Exercise objective
Which lines of the data hold the word "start"? Copy all of them.

§

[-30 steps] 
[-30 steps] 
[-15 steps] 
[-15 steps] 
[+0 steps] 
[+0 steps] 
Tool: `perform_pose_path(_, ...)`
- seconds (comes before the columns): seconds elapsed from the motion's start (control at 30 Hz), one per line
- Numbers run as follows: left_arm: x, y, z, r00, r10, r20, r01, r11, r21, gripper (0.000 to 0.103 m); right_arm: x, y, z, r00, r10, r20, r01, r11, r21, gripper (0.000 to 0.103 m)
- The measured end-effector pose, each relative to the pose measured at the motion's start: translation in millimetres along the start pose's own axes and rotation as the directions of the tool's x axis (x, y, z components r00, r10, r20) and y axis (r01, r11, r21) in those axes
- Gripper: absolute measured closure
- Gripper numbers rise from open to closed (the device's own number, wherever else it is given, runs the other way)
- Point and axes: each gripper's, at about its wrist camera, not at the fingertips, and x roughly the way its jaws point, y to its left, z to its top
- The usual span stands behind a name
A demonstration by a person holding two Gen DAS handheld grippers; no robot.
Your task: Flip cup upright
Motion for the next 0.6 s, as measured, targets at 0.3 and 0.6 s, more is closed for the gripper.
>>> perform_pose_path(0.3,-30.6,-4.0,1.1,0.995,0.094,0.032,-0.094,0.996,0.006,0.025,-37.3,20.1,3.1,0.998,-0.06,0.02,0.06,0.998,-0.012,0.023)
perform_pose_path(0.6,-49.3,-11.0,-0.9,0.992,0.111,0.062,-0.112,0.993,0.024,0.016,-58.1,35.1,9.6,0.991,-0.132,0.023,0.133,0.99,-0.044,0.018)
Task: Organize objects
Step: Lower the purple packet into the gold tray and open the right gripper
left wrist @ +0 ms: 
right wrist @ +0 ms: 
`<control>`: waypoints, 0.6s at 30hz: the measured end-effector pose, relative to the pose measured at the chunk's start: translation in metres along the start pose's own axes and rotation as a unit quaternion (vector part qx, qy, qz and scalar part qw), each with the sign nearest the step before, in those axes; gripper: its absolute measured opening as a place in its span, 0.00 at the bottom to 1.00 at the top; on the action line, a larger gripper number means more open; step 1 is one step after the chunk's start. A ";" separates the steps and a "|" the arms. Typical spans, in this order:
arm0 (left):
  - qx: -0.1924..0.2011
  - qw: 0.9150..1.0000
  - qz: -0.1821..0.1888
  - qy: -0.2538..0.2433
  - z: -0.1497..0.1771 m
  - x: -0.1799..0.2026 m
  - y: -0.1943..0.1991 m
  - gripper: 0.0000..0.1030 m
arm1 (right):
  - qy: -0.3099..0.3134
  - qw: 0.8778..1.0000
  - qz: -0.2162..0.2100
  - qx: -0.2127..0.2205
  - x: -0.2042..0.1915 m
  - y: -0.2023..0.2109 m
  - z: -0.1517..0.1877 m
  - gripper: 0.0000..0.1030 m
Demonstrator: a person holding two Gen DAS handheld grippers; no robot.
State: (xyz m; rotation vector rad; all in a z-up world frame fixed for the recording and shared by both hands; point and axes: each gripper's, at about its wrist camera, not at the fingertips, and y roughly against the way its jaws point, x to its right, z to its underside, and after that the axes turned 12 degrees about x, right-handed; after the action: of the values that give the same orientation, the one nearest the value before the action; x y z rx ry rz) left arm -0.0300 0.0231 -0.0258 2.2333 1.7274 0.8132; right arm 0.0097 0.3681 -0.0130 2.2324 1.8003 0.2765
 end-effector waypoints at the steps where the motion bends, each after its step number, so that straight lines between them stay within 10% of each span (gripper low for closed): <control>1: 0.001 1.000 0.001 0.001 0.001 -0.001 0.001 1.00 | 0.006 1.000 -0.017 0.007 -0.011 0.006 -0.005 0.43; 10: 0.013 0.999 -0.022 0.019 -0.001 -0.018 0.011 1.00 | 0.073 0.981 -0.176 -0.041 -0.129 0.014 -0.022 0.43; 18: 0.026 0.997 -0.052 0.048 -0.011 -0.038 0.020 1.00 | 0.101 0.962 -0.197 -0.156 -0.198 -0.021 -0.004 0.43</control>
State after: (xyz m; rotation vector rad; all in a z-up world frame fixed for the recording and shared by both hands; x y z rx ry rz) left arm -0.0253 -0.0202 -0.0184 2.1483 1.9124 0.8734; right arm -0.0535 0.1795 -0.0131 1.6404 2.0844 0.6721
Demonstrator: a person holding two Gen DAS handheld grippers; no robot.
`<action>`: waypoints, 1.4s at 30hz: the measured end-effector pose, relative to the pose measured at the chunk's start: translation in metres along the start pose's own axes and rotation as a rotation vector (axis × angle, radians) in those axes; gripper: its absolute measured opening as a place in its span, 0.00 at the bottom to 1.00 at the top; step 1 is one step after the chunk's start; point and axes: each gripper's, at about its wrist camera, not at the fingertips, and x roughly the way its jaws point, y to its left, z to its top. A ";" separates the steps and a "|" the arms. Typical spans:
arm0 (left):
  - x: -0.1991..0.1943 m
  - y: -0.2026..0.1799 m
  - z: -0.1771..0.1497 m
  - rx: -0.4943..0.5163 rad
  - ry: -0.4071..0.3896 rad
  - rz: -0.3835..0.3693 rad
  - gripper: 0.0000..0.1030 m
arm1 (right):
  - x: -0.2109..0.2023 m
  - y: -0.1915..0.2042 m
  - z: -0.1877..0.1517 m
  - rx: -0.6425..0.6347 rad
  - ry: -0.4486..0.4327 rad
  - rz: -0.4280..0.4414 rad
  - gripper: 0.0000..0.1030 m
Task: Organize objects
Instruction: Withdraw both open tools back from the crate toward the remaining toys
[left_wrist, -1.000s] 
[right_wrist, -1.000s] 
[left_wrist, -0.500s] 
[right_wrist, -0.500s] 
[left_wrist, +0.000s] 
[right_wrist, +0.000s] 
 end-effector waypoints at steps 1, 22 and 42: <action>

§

Solution
- seconds (comes before the columns): seconds elapsed from the motion's start (control at 30 Hz), one per line
- The measured end-effector pose, each relative to the pose measured at the motion's start: translation in millimetres along the start pose's own axes and rotation as the directions of the tool's x axis (x, y, z components r00, r10, r20) and y axis (r01, r11, r21) in those axes
`<control>`: waypoints, 0.6s at 30hz: the measured end-effector pose, relative to the pose measured at the chunk's start: translation in metres along the start pose's own axes and rotation as a unit quaternion (vector part qx, qy, qz and scalar part qw), each with the sign nearest the step before, in those axes; gripper: its absolute measured opening as a place in its span, 0.00 at the bottom to 1.00 at the top; on the action line, a larger gripper number means more open; step 1 is one step after the chunk's start. A ";" separates the steps and a "|" the arms. Typical spans, in this order:
`<action>`: waypoints, 1.4s at 30hz: the measured end-effector pose, relative to the pose measured at the chunk's start: translation in metres along the start pose's own axes and rotation as a rotation vector (axis × angle, radians) in those axes; gripper: its absolute measured opening as a place in its span, 0.00 at the bottom to 1.00 at the top; step 1 is one step after the chunk's start; point and axes: each gripper's, at about its wrist camera, not at the fingertips, and x roughly the way its jaws point, y to its left, z to its top. A ";" separates the steps and a "|" the arms. Typical spans:

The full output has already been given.